Exercise
Reproduce every entry exactly as given.

******

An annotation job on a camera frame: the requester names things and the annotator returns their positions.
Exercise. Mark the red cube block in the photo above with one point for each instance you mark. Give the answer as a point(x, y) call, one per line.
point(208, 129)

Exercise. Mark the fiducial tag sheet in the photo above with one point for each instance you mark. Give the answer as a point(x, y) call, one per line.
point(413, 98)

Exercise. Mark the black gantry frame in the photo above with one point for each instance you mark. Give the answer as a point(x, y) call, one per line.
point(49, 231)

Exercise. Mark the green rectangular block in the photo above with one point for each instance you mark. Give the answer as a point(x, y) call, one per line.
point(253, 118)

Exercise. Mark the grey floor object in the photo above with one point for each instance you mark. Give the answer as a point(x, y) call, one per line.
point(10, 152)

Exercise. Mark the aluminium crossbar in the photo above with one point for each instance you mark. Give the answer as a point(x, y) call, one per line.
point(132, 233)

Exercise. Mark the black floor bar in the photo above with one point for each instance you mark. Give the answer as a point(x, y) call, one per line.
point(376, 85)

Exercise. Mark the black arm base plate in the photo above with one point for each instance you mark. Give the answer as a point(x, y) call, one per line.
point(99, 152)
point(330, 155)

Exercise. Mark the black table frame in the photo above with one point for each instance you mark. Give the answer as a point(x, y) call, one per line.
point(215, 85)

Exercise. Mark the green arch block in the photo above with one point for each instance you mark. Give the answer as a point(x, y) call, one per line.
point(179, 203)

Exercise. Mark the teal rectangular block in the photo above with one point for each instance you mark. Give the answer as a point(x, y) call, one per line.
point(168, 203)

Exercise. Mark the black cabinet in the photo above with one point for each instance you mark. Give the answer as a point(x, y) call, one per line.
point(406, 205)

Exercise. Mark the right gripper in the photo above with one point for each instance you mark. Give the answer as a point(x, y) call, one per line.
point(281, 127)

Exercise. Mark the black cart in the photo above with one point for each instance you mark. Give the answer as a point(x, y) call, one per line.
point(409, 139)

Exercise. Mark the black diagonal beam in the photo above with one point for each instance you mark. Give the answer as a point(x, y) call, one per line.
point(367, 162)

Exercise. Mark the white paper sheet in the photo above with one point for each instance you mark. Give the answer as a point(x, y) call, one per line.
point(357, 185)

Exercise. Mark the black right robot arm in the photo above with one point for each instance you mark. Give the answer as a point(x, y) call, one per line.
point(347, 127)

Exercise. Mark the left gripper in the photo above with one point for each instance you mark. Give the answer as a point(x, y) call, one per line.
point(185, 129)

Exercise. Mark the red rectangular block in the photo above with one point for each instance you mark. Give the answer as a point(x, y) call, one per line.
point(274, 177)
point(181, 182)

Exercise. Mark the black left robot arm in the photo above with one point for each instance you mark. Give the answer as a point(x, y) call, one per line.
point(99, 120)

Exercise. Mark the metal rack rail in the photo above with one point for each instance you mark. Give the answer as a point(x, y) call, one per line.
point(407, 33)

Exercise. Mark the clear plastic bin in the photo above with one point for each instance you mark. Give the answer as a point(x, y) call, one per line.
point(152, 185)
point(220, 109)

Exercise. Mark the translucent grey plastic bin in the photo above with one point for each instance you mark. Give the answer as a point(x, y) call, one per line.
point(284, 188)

******

Task output
An annotation job on a camera frame: the requester names things and the annotator returns their positions.
Exercise. Mark the red cube block in the photo above with one point for each instance you mark. Give the answer as a point(x, y) call, one per line.
point(208, 129)

Exercise. Mark the fiducial tag sheet in the photo above with one point for each instance you mark. Give the answer as a point(x, y) call, one per line.
point(413, 98)

Exercise. Mark the black gantry frame in the photo above with one point for each instance you mark. Give the answer as a point(x, y) call, one per line.
point(49, 231)

Exercise. Mark the green rectangular block in the photo above with one point for each instance you mark. Give the answer as a point(x, y) call, one per line.
point(253, 118)

Exercise. Mark the grey floor object in the photo above with one point for each instance you mark. Give the answer as a point(x, y) call, one per line.
point(10, 152)

Exercise. Mark the aluminium crossbar in the photo above with one point for each instance you mark. Give the answer as a point(x, y) call, one per line.
point(132, 233)

Exercise. Mark the black floor bar in the photo above with one point for each instance you mark. Give the answer as a point(x, y) call, one per line.
point(376, 85)

Exercise. Mark the black arm base plate in the photo above with one point for each instance you mark. Give the answer as a point(x, y) call, one per line.
point(99, 152)
point(330, 155)

Exercise. Mark the black table frame in the photo above with one point for each instance you mark. Give the answer as a point(x, y) call, one per line.
point(215, 85)

Exercise. Mark the green arch block in the photo above with one point for each instance you mark. Give the answer as a point(x, y) call, one per line.
point(179, 203)

Exercise. Mark the teal rectangular block in the photo above with one point for each instance you mark. Give the answer as a point(x, y) call, one per line.
point(168, 203)

Exercise. Mark the black cabinet in the photo above with one point for each instance you mark. Give the answer as a point(x, y) call, one per line.
point(406, 205)

Exercise. Mark the right gripper in the photo above with one point for each instance you mark. Give the answer as a point(x, y) call, one per line.
point(281, 127)

Exercise. Mark the black cart in the photo above with one point for each instance you mark. Give the answer as a point(x, y) call, one per line.
point(409, 139)

Exercise. Mark the black diagonal beam in the photo above with one point for each instance you mark. Give the answer as a point(x, y) call, one per line.
point(367, 162)

Exercise. Mark the white paper sheet in the photo above with one point for each instance you mark. Give the answer as a point(x, y) call, one per line.
point(357, 185)

Exercise. Mark the black right robot arm in the photo above with one point for each instance you mark. Give the answer as a point(x, y) call, one per line.
point(347, 127)

Exercise. Mark the left gripper in the photo above with one point for each instance you mark. Give the answer as a point(x, y) call, one per line.
point(185, 129)

Exercise. Mark the red rectangular block in the photo above with one point for each instance you mark. Give the answer as a point(x, y) call, one per line.
point(274, 177)
point(181, 182)

Exercise. Mark the black left robot arm in the photo above with one point for each instance you mark. Give the answer as a point(x, y) call, one per line.
point(99, 120)

Exercise. Mark the metal rack rail in the photo above with one point for each instance you mark. Give the answer as a point(x, y) call, one per line.
point(407, 33)

Exercise. Mark the clear plastic bin in the photo above with one point for each instance you mark. Give the answer as a point(x, y) call, one per line.
point(152, 185)
point(220, 109)

Exercise. Mark the translucent grey plastic bin in the photo above with one point for each instance you mark. Give the answer as a point(x, y) call, one per line.
point(284, 188)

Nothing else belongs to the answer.